● **Work required**: These records must be written out again exactly.

+++

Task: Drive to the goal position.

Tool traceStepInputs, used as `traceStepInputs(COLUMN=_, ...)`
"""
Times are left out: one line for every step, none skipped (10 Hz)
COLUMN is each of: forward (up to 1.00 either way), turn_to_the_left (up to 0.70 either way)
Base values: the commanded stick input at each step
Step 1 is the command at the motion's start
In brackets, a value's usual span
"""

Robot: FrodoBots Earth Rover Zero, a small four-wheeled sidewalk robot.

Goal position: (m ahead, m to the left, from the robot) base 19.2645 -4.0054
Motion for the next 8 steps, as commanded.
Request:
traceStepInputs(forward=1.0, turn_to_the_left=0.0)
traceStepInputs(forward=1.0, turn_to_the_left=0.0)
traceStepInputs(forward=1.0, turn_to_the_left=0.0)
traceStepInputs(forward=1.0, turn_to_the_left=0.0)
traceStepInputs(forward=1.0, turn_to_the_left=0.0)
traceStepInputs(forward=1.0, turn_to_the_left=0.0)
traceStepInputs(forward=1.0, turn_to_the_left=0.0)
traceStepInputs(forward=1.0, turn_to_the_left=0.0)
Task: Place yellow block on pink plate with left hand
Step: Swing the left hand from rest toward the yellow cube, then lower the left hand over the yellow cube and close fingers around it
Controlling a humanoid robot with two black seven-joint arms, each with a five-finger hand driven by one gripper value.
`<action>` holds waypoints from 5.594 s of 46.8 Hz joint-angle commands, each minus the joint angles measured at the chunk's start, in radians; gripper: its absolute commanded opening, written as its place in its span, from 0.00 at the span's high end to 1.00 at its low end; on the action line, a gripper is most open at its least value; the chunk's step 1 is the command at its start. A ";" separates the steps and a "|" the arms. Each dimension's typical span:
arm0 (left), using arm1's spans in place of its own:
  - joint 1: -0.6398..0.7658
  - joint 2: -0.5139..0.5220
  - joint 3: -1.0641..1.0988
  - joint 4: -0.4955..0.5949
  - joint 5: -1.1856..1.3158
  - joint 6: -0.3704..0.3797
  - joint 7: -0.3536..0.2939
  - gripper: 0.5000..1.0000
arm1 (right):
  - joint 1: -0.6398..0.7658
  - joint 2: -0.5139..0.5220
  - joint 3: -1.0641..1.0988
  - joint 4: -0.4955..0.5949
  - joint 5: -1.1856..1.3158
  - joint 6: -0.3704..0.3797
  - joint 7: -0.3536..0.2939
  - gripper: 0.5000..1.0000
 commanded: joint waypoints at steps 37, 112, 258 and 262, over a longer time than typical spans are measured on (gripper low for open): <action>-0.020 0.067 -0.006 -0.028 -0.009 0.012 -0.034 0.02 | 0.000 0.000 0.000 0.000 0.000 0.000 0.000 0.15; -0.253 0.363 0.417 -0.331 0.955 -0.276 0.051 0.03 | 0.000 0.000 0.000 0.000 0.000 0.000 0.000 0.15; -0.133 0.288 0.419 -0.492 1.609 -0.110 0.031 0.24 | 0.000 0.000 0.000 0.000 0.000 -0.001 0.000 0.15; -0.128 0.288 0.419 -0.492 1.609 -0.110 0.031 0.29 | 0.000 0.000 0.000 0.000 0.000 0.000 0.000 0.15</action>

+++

● **Solution for this problem**:
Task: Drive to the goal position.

Tool traceStepInputs, used as `traceStepInputs(COLUMN=_, ...)`
"""
Times are left out: one line for every step, none skipped (10 Hz)
COLUMN is each of: forward (up to 1.00 either way), turn_to_the_left (up to 0.70 either way)
Base values: the commanded stick input at each step
Step 1 is the command at the motion's start
In brackets, a value's usual span
"""

Robot: FrodoBots Earth Rover Zero, a small four-wheeled sidewalk robot.

Goal position: (m ahead, m to the left, from the robot) base 19.2645 -4.0054
Motion for the next 8 steps, as commanded.
Request:
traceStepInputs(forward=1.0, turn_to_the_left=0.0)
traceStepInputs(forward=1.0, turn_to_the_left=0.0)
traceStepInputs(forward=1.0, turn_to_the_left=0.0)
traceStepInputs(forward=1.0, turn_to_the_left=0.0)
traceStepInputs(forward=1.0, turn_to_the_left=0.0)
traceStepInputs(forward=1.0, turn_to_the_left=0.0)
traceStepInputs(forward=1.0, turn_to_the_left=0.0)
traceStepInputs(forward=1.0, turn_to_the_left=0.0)
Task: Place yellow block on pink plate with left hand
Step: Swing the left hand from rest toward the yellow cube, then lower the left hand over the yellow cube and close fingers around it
Controlling a humanoid robot with two black seven-joint arms, each with a five-finger hand driven by one gripper value.
`<action>` holds waypoints from 5.594 s of 46.8 Hz joint-angle commands, each minus the joint angles measured at the chunk's start, in radians; gripper: its absolute commanded opening, written as its place in its span, from 0.00 at the span's high end to 1.00 at its low end; on the action line, a gripper is most open at its least value; the chunk's step 1 is the command at its start. A ";" separates the steps and a "|" the arms. Each dimension's typical span:
arm0 (left), using arm1's spans in place of its own:
  - joint 1: -0.6398..0.7658
  - joint 2: -0.5139..0.5220
  - joint 3: -1.0641..1.0988
  - joint 4: -0.4955..0.5949
  - joint 5: -1.1856..1.3158
  - joint 6: -0.3704..0.3797
  - joint 7: -0.3536..0.2939
  - gripper: 0.5000..1.0000
arm1 (right):
  - joint 1: -0.6398..0.7658
  - joint 2: -0.5139..0.5220
  - joint 3: -1.0641..1.0988
  - joint 4: -0.4955..0.5949
  - joint 5: -1.1856..1.3158
  - joint 6: -0.3704..0.3797
  - joint 7: -0.3536..0.2939
  - gripper: 0.5000..1.0000
 commanded: joint waypoints at steps 37, 112, 258 and 262, over a longer time than typical spans are measured on (gripper low for open): <action>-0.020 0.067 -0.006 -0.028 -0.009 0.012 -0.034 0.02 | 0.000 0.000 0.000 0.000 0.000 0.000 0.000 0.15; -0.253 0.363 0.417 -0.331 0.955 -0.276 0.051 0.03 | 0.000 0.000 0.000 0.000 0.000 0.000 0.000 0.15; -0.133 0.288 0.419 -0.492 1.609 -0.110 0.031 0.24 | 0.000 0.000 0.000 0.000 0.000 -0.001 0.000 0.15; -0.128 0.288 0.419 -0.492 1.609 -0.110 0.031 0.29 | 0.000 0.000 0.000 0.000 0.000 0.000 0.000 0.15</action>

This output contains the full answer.